**Data supplied:**
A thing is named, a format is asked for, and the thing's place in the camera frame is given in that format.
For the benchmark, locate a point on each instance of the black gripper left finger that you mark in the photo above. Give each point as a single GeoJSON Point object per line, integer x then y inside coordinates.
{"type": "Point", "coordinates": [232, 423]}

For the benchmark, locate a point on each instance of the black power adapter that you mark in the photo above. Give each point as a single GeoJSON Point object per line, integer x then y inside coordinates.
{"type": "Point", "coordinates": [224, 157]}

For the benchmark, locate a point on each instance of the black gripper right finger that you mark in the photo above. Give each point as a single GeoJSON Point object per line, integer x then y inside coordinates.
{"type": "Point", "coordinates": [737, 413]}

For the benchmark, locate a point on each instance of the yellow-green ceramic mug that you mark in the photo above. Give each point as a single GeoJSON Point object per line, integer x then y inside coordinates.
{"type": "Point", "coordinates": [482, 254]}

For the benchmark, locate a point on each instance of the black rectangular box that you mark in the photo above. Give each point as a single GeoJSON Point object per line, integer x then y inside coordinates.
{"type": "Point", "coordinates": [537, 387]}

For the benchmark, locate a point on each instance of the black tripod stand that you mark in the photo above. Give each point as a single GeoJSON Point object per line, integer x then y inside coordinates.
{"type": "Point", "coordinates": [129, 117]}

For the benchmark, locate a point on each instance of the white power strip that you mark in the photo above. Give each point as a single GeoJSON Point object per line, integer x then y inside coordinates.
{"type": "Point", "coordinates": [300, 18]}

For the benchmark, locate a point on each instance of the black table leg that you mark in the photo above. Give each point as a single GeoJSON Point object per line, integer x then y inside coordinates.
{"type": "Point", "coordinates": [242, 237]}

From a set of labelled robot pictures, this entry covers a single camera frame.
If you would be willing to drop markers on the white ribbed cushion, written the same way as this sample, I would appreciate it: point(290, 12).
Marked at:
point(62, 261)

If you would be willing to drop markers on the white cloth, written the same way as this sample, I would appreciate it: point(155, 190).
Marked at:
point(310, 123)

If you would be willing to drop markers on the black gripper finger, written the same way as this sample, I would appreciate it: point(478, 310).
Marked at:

**Your goal:** Lines containing the word "camera" are to be pulled from the records and copied.

**Answer to the problem:**
A thing is named, a format is asked for, and the thing's place in the camera frame is given in that format.
From a set of labelled robot pictures, this entry covers a single camera frame.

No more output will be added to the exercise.